Okay, okay. These tomatoes are not my first produce of the season.    True, I got behind on planting (and picking!  I lost my first planting of corn by leaving it too long.  The chickens have been really enjoying it, though), so there’s been a bit of a dry spell.  However, I’ve had peas, lettuce, spinach — your basic winter crops.  I even grew some Hakurei turnips, which were a particular favorite of mine back when we had a membership to a CSA.

But still, I’m really excited about the tomatoes.   Not just for the “homegrown tomatoes are better than just about anything else on the planet” thing, but because I haven’t been able to successfully grow any quantity of them since…well, it was before my oldest daughter was born.  And she’s four now.  Now, that has been a long, discouraging dry spell.

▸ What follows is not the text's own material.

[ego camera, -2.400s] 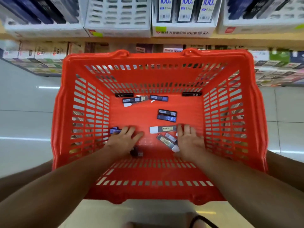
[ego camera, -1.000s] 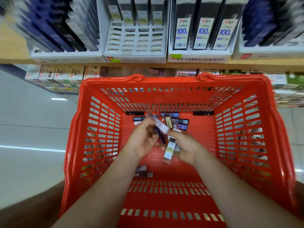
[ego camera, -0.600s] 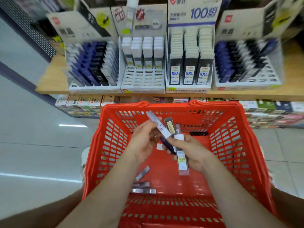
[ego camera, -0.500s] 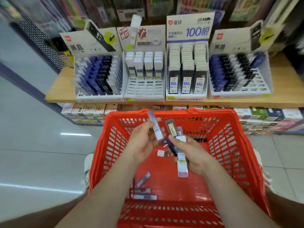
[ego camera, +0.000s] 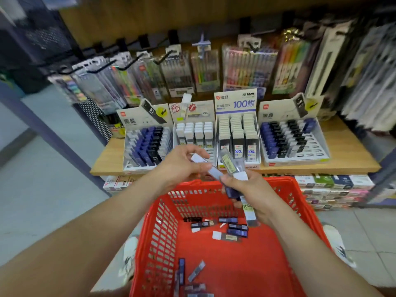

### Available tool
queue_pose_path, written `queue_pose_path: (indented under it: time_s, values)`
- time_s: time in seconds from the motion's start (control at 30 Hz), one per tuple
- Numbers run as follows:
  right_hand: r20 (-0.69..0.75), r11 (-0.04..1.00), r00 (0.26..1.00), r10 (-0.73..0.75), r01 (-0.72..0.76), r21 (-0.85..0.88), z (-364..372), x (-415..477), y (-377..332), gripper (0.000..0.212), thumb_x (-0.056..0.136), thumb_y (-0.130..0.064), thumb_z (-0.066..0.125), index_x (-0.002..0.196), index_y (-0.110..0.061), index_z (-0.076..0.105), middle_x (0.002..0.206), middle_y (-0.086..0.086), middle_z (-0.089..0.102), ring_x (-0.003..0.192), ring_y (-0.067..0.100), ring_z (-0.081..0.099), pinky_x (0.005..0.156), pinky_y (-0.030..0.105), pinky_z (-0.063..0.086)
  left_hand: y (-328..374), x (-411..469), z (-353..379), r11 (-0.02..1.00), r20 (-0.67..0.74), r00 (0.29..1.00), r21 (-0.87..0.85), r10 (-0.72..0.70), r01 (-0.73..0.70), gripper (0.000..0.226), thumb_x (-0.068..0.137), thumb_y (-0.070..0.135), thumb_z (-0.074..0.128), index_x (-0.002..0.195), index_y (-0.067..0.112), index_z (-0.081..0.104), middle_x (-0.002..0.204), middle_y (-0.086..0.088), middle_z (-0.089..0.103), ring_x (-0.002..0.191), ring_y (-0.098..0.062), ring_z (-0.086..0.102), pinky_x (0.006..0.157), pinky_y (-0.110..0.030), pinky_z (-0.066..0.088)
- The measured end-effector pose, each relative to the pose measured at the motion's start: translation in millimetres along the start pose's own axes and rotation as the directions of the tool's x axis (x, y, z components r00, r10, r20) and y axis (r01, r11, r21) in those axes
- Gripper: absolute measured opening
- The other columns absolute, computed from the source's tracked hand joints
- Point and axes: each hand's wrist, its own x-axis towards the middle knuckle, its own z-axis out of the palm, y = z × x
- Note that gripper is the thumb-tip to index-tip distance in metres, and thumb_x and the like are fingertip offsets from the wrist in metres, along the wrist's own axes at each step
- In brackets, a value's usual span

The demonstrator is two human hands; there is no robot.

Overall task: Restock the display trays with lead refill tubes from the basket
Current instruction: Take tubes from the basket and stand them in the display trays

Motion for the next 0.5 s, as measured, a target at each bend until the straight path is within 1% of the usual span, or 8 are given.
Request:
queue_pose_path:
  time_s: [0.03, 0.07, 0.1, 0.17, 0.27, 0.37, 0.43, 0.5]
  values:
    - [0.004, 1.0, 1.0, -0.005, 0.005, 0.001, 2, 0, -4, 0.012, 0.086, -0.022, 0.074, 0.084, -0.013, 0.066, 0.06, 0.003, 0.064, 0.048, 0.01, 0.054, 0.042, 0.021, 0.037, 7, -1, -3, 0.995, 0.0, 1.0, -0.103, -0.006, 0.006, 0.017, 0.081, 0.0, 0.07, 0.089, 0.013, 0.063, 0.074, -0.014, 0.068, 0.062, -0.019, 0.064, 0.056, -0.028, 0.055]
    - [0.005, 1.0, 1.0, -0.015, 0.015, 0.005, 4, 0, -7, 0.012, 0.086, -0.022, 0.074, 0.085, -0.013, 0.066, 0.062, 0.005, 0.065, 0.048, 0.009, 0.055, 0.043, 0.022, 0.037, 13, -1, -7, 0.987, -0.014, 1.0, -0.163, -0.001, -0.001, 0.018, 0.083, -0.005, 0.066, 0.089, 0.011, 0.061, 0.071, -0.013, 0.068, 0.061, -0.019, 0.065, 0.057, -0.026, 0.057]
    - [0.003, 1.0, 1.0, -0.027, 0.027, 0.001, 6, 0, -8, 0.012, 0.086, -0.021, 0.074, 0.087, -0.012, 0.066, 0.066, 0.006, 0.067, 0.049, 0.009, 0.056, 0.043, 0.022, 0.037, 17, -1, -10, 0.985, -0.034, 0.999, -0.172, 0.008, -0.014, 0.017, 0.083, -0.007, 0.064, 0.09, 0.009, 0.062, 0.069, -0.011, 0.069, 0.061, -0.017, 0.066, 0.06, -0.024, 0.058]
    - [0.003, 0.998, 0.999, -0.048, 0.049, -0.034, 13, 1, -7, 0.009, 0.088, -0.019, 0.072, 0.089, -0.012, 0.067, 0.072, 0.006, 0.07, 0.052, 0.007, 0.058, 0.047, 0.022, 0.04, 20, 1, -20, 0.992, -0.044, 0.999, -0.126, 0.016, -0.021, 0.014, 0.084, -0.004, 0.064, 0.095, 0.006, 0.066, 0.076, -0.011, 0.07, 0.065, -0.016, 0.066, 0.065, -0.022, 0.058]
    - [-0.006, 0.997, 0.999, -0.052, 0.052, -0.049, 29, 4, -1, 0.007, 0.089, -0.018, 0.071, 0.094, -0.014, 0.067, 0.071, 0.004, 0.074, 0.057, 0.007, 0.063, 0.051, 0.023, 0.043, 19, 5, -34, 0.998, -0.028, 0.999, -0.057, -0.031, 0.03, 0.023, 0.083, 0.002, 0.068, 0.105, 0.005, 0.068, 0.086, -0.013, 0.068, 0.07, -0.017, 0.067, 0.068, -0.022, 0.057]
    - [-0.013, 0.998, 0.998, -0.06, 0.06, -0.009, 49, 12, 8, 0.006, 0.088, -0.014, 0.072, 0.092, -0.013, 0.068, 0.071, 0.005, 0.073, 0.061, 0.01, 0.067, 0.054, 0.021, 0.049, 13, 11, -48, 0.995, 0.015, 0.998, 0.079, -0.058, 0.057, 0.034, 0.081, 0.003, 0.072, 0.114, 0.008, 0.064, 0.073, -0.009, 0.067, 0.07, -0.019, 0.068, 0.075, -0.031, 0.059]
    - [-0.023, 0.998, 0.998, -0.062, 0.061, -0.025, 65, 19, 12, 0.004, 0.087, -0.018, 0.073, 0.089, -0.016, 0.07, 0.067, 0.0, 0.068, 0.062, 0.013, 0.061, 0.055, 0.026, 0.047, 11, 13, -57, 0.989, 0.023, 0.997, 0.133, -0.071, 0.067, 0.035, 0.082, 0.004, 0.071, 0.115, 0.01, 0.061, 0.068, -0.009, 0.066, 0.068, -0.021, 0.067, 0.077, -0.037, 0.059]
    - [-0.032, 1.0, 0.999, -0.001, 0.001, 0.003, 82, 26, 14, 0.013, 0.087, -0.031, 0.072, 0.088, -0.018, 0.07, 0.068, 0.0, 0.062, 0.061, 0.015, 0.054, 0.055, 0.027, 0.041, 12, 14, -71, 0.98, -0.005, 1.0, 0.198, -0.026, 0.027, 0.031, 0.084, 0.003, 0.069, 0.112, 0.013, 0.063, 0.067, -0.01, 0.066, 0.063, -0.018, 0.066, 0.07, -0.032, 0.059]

Two years of gopher damage, one year of severe heat combined with being pregnant, and one year of the dread blossom end rot.  A rational person would have just given up by now, I think.

Good thing I’m not usually rational.

And to be honest, I don’t think most gardeners are.  Gardening, at its very heart, requires elevating irrationality to an art form, and mixing it with dirt.  What rational person would willingly spend their time fighting insects, wildlife, weather, soil deficiencies, drought — the list goes on and on — to produce what can be so cheaply bought?  How is continuing to plant tomatoes, year after year, defeat after defeat, not the epitome of irrational behavior?  There are a million reasons to not have a vegetable garden.   Sometimes I look out over my (normally) wreck of a garden, where I’m always behind, always struggling to catch up, and always getting my but whupped by something, and I ask myself why I keep trying.

There are all kinds of answers to that question.  There’s a desire to be as self sufficient as possible.  A desire to remove a link from the chemically-saturated, planet-destroying food chain.  There’s the desire for that rarest of jewels:  a homegrown tomato.    So maybe there are a million reasons to garden, as well.

My mother always says, “Little boys are nothing but noise wrapped in dirt.”   And maybe gardeners are optimism wrapped in dirt.  I think I’m okay with that.